A obra analisa o processo de formulação de um Programa que destinava-se, originariamente, a tratar a questão das violências e da criminalidade por meio de uma simbiose de ações preventivas e repressivas, voltadas a efetivação da segurança pública em determinados lugares, marcados por intensa vitimização.

Nesse sentido, sobre o tema, dois pressupostos fundamentais: a) as políticas públicas de segurança foram formuladas no contexto de diversos interesses e expectativas de distintos sujeitos e racionalidades; b) as políticas públicas de segurança no contexto do sistema de justiça criminal brasileiro contemporâneo reforçaram e reproduziram, em maior e menor grau, lógicas e racionalidades distintas.

Usando da arqueologia foucaultiana, identifica-se a desordem do discurso em matéria de segurança pública: ao eleger espaços, reforçou-se o etiquetamento em detrimento da criminalidade de colarinho branco; ao eleger como prioridades o aporte de gastos com presídios e armamentismo, reforçou-se a lógica punitivista, de contença, aprisionamento e militarizada.

Por meio de técnicas apuradas de pesquisa, revelaram-se os interditos e os ocultos nos discursos das políticas de segurança pública e, especialmente, nesse Programa tido de Segurança Pública com Cidadania.

 

2. Qual a importância de debater esse tema?

A relevância consiste na análise do processo de formulação de políticas públicas de Segurança no Brasil. Precisamente, de como o Brasil, por meio de seus poderes constituídos, trata a questão criminal. Revelaram-se os limites, as fragilidades e os descompassos técnicos em uma necessária intervenção que lida como um dos dilemas mais complexos da experiência concreta que é a violência e a criminalidade.

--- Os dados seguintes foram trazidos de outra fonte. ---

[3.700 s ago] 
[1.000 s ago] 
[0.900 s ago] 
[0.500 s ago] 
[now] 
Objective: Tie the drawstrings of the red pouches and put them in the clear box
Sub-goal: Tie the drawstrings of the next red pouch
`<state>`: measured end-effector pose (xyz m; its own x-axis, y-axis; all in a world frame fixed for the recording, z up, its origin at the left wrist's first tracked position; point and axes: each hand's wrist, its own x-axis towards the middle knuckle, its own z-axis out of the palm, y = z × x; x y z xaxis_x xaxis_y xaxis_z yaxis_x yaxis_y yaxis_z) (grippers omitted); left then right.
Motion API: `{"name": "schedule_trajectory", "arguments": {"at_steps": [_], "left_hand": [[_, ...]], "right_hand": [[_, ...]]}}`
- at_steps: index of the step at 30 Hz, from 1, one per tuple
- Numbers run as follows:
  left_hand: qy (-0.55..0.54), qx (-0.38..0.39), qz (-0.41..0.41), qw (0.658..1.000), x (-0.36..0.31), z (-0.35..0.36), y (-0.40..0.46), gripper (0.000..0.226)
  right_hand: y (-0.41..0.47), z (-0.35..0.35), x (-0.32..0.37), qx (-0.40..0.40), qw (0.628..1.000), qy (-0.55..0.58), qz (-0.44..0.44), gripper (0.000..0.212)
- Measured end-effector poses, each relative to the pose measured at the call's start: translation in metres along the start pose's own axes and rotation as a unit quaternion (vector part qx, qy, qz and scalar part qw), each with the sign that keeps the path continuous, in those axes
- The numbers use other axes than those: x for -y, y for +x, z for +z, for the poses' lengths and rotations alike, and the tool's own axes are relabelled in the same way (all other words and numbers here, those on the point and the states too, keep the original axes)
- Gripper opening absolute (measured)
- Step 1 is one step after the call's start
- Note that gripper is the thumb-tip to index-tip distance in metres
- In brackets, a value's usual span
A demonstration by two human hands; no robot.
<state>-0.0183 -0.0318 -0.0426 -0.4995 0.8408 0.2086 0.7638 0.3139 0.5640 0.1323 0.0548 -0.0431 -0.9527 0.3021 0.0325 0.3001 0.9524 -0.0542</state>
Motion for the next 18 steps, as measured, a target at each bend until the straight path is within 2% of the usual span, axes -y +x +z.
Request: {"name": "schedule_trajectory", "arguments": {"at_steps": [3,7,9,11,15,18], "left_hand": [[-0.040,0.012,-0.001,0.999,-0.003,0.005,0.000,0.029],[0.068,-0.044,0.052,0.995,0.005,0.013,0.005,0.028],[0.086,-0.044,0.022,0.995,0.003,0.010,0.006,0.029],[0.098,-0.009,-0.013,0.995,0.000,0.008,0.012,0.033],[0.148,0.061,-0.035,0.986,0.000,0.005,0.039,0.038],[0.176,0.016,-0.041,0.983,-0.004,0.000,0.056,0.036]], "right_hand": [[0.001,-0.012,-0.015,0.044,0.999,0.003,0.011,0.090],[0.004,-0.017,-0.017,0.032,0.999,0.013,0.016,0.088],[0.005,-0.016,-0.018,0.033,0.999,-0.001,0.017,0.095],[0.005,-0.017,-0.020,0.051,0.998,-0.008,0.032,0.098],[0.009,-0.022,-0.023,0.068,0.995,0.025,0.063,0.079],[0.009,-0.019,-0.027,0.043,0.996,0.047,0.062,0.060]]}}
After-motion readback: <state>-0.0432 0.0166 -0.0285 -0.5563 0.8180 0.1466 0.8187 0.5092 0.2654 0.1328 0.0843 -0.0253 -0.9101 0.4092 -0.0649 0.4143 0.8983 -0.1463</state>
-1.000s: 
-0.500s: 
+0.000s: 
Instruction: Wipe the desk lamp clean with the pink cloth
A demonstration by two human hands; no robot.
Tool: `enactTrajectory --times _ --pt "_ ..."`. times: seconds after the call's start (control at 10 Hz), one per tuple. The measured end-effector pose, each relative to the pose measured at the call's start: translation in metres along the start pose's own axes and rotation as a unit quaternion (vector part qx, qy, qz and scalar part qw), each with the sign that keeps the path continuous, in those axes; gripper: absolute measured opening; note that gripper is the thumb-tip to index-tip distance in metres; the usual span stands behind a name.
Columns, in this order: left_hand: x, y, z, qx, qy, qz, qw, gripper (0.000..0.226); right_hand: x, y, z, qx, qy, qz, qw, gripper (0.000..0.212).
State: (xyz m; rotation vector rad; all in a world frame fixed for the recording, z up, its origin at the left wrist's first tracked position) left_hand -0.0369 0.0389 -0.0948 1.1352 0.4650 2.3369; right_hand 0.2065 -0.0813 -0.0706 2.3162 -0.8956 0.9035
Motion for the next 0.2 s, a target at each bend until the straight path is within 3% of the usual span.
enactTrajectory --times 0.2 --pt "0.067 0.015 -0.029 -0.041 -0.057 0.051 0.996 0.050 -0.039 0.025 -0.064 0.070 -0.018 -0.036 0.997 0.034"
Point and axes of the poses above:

Nesse sentido, afigura-se a análise como uma proposta daquilo que não pode ser feito em matéria de política pública, bem como sinaliza ao necessário caminho de efetivação de direitos de cidadania e afirmação dos postulados do processo civilizatório como fundamentos para a efetivação da segurança de um lugar, além de realçar a necessidade da regionalização e das conformidades constitucionais que devem possuir as intervenções estatais na atualidade.

 

3. Como a obra pode contribuir juridicamente?

Considerando a escassez de literatura nessa área, a obra é uma investigação aplicada, que articula marcos teóricos e metodológicos para a realização de uma pesquisa contextualmente situada. Investiga as lógicas, as racionalidades e os interesses dos sujeitos atuantes à época da formulação, compreendendo as ideologias conflitantes bem como revelando a construção interessada dos materiais da época da formulação, por meio de um trato apurado dado às entrevistas colhidas, às memórias sistematizadas e aos dossiês históricos sistematizados no Ministério da Justiça.

Há também na obra uma densidade teórica que permite o diálogo com os diversos referenciais das políticas públicas, a fim de permitir a compreensão do processo de formulação, implementação e avaliação das intervenções públicas, inclusive em matéria de segurança pública. Ademais, pautado em um método mais complexo, destaca-se a não linearidade de processos tão multifacetados.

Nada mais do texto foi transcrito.